Satellite Tracking Kemp's Ridley, Loggerhead, and Green Sea Turtles

satellite transmitter
Kemp's ridley sea turtle returning to the Gulf of Mexico with a satellite transmitter attached.

NPS photo

Researchers at Padre Island National Seashore use satellite telemetry to learn more about migratory patterns, distributions, and habitat use of adult sea turtles. Biologists at the park deployed over 150 satellite transmitters on foraging, nesting, and stranded sea turtles from 1995–2019 and have led collaborative efforts in Mexico and other USA states.

Once they’ve nested, adult female Kemp's ridley sea turtles migrate to foraging areas to feed (Morreale et al. 2007, Shaver et al. 2013b). Most post-nesting female Kemp’s ridley sea turtles equipped with satellite transmitters migrated to the northern Gulf of Mexico, mainly off the coast of Louisiana in waters less than 200 ft deep and approximately 20 miles from shore (Figure 1; Shaver et al. 2013b, Hart et al. 2018a, Gredzens and Shaver, 2020). Several tracked females stopped at multiple foraging areas while traveling northward; however, most migrated directly to their final foraging site (Shaver et al. 2013b). Many turtles display foraging area fidelity, meaning, they returned to the same areas in different years (Shaver et al. 2013b, Gredzens and Shaver, 2020).

Satellite tracking research gives us an in-depth look into the movements of females during their seasonal nesting period and post-nesting migration (Shaver et al. 2016, 2017). The waters off Padre Island National Seashore are an important migration route for the Kemp’s ridley sea turtle population, as many females migrate northward after nesting in Mexico (Shaver and Rubio 2008, Shaver et al. 2016, Gredzens and Shaver, 2020). The existence of this migratory corridor in nearshore waters of both the USA and Mexico demonstrates that international cooperation is necessary to protect essential migratory habitat for this imperiled species (Shaver et al. 2017, Gredzens and Shaver 2020). Additionally, knowledge of Kemp's ridley foraging hotspots is important in determining where to direct further research and protection.

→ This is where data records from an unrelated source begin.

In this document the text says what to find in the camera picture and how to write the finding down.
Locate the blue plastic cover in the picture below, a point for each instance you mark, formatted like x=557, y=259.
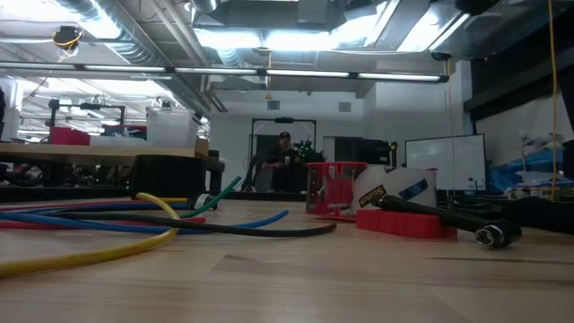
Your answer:
x=529, y=172

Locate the black cabinet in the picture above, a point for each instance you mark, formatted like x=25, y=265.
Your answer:
x=359, y=152

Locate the whiteboard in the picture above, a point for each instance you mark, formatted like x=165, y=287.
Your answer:
x=444, y=161

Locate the red tape dispenser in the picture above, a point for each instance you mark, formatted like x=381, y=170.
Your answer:
x=336, y=188

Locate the LED light bar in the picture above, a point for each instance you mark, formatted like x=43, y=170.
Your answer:
x=215, y=71

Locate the black ratchet wrench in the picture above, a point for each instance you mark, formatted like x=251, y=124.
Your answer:
x=448, y=219

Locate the cardboard box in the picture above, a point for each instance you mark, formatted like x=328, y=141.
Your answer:
x=202, y=147

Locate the red bit holder block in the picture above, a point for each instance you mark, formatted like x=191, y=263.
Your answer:
x=394, y=224

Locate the clear plastic storage bins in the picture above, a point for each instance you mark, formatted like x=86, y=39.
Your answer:
x=172, y=128

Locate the wooden workbench grey legs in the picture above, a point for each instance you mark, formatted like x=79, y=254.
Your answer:
x=89, y=154

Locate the white tape roll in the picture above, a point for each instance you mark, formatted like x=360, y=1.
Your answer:
x=403, y=179

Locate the person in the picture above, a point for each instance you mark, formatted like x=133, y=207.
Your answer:
x=282, y=163

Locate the black aluminium table frame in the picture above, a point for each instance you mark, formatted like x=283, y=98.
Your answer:
x=67, y=194

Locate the black robot station frame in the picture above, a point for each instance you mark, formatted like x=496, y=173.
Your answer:
x=283, y=120

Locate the red storage bin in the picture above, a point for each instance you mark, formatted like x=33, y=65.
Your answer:
x=69, y=136

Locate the black round camera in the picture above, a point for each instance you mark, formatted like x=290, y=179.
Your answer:
x=67, y=38

Studies by Division staff of the movements of adult male Kemp's ridley turtles captured in waters off Rancho Nuevo, Mexico, indicate that, unlike females, most adult male Kemp's ridley sea turtles remain close to the nesting beach year-round (Shaver et al. 2005, Morreale et al. 2007). Prior to this work, little was known about the movements, residency, and habitat use of adult male Kemp’s ridley sea turtles. Opportunities to outfit male Kemp’s ridley sea turtles with satellite transmitters are infrequent compared with female Kemp’s ridleys who nest seasonally at the National Seashore. However, when males are incidentally captured or stranded, researchers can use the occasion to attach a transmitter and learn more. Since 2006, researchers at Padre Island National Seashore have tracked the movements of seven adult male Kemp’s ridleys that were incidentally captured or found stranded in the local area. Similar to the males tracked in Mexico, most of these males remained near the nesting beaches of the Texas coast for the duration of their tracking. However, two of the males tracked (one in 2006 and one in 2012) traveled to waters off the coast of Louisiana after being released, similar to post-nesting female Kemp’s ridleys. These differences indicate that there is some level of plasticity in the movements of male Kemp’s ridleys, but the percentage of the male population that undertakes large-scale migrations like those seen in females is unknown. While additional research is needed to determine whether adult males remain resident year-round in waters off south Texas nesting beaches, our research clearly indicates recovery programs and conservation measures for Kemp's ridley sea turtles should incorporate considerations regarding year-round residency of adult males.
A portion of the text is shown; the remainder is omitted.